Over 14 peaks, and a mode of 15 peaks was found as the mean of peak counts of a single surfactant protein D molecule (an AFM image) using five programs, and within each, a variety of peak finding settings. Each of these programs defines how they detect peaks in different ways (which makes it a little difficult (for a non programmer like me) to compare them. Nevertheless, the number of peaks seems to be very close to what is found by application of conventional image processing filters and masks.

A list of the image processing programs used before signal processing is provided on the left, the types of image processing is give above that list. (two programs were not used, inkscape and Octave, the former because it did not have the conventional filter names and applications as other programs, and Octave because this program was very cumbersome compared to dedicated image processing programs.  Again, the mean number of peaks is very close to that found with image processing alone.

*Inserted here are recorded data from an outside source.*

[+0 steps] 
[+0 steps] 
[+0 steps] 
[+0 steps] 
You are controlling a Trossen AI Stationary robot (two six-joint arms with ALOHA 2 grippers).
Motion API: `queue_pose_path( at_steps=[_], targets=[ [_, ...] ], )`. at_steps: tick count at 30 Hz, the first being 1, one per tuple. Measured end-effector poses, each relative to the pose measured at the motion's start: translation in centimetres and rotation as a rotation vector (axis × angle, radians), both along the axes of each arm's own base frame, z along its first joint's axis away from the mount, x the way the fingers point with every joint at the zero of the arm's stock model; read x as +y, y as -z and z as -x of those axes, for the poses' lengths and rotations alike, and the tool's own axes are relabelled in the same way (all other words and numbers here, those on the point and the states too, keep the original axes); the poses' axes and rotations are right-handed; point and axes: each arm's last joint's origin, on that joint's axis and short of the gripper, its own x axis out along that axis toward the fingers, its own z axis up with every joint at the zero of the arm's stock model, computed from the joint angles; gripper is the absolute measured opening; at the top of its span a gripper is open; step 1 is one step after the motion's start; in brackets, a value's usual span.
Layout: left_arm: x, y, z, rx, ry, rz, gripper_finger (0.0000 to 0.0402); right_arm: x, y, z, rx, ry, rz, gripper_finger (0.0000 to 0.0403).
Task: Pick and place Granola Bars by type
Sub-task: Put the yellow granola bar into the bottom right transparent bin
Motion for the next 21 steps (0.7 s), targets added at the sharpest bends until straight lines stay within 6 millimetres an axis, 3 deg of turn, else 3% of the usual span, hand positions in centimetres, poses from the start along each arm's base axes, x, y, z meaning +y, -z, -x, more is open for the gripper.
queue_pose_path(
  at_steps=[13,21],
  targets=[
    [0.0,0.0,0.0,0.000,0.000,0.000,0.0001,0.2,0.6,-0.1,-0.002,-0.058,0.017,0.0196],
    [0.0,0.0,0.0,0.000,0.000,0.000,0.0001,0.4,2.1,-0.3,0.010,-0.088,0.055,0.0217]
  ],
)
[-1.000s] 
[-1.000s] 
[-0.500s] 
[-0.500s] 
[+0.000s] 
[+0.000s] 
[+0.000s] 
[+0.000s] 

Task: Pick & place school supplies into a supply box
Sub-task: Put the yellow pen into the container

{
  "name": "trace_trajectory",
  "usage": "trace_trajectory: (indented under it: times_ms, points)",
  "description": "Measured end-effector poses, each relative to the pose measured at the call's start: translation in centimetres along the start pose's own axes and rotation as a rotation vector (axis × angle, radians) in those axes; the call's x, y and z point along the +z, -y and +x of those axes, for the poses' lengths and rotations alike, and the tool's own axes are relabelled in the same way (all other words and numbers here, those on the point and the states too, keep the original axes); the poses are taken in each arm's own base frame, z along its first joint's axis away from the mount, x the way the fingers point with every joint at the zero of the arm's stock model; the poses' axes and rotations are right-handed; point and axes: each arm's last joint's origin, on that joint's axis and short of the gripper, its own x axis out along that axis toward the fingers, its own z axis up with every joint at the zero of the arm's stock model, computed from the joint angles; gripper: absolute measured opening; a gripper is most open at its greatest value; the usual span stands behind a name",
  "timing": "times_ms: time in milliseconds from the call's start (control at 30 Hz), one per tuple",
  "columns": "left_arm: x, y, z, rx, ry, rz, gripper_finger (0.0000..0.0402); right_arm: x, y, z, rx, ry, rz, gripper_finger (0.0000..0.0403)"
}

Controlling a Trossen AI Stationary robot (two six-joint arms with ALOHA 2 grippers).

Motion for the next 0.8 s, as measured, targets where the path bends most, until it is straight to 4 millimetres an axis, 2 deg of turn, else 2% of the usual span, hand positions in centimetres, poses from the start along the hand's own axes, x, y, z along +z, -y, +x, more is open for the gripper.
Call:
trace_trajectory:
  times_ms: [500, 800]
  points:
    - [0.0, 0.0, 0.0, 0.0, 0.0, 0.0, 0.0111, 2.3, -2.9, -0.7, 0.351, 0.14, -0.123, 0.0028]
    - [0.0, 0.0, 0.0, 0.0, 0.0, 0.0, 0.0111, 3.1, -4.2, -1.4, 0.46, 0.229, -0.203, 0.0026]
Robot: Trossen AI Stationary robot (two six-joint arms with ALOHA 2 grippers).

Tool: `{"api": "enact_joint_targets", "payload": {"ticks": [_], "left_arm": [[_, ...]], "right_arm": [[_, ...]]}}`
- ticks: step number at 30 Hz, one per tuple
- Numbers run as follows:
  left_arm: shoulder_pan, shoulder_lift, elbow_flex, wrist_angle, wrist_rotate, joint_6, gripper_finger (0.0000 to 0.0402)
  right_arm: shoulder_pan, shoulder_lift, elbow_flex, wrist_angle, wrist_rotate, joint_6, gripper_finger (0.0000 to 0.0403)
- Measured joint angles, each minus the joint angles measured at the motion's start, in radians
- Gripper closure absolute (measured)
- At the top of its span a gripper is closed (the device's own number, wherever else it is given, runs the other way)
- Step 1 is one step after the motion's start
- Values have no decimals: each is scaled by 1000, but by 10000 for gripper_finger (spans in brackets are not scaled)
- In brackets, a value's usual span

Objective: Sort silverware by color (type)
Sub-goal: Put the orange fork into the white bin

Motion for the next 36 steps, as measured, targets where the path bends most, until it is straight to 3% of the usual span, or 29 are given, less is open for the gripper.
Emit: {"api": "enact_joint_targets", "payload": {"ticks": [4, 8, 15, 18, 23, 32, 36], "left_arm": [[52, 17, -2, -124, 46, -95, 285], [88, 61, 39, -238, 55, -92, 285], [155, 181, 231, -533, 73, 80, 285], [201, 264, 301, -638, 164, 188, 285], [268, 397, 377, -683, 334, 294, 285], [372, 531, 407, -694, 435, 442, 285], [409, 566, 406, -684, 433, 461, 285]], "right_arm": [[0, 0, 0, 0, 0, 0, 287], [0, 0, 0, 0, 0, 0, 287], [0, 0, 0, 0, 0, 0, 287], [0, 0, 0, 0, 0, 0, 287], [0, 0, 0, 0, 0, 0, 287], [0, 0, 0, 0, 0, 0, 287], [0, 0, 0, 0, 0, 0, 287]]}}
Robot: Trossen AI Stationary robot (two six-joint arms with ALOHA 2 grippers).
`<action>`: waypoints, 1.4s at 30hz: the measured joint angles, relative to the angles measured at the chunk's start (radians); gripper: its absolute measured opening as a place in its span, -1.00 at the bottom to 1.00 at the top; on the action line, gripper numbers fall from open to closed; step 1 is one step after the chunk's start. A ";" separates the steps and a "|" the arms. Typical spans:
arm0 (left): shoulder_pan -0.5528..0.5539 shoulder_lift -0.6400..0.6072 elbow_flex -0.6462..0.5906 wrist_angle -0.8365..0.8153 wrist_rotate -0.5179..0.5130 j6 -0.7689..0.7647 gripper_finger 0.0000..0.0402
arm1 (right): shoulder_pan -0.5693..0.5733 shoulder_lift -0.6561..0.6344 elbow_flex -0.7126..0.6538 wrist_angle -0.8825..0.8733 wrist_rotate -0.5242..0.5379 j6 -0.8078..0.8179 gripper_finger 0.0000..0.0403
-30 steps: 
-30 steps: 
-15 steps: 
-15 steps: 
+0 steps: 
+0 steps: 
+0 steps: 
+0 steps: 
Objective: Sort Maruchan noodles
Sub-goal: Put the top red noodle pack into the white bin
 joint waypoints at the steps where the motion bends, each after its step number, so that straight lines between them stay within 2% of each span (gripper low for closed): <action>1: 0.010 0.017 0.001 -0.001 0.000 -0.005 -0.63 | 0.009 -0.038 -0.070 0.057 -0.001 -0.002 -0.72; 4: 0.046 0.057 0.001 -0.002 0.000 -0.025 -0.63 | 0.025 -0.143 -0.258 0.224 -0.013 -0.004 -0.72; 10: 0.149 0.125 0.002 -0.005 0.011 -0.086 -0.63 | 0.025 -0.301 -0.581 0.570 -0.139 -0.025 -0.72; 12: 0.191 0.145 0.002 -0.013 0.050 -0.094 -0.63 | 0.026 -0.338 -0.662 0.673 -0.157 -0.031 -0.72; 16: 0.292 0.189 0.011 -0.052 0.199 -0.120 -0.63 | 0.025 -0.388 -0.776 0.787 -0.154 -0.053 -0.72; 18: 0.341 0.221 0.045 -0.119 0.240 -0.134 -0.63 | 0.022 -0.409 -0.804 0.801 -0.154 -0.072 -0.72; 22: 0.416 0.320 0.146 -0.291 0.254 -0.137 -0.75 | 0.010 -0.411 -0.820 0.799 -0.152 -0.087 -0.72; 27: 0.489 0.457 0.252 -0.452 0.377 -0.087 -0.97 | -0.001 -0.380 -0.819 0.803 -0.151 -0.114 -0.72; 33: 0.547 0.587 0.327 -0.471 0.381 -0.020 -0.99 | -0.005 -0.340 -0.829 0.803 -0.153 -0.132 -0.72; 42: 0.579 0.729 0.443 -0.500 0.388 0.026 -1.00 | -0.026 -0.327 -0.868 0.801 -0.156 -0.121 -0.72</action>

Counts of peaks with signal processing algorithms do NOT include counts from the image directly, or the original plots created in ImageJ, unlike the values found in the mean number of peaks using image processing. The list of full names of the image and signal processing programs has been in previous posts.

Two image processing programs (cpp19 and gwyddion) were used with Octave as a signal processing program to detect peaks. Images were subjected to either a 5 px or 10 px blur, and then using gwyddion, some were subjected to a limitrange filter (100-255). Various settings were used in Octave Ipeaks.  Except for the limitrange (most right set of numbers) more peaks were detected by Octave than by peak counts by hand from images, or plots.Number of peaks found was easily shown to increase when the suggest peak number was increased.

Ipeaks input statements and results were grouped as above (and individually, below).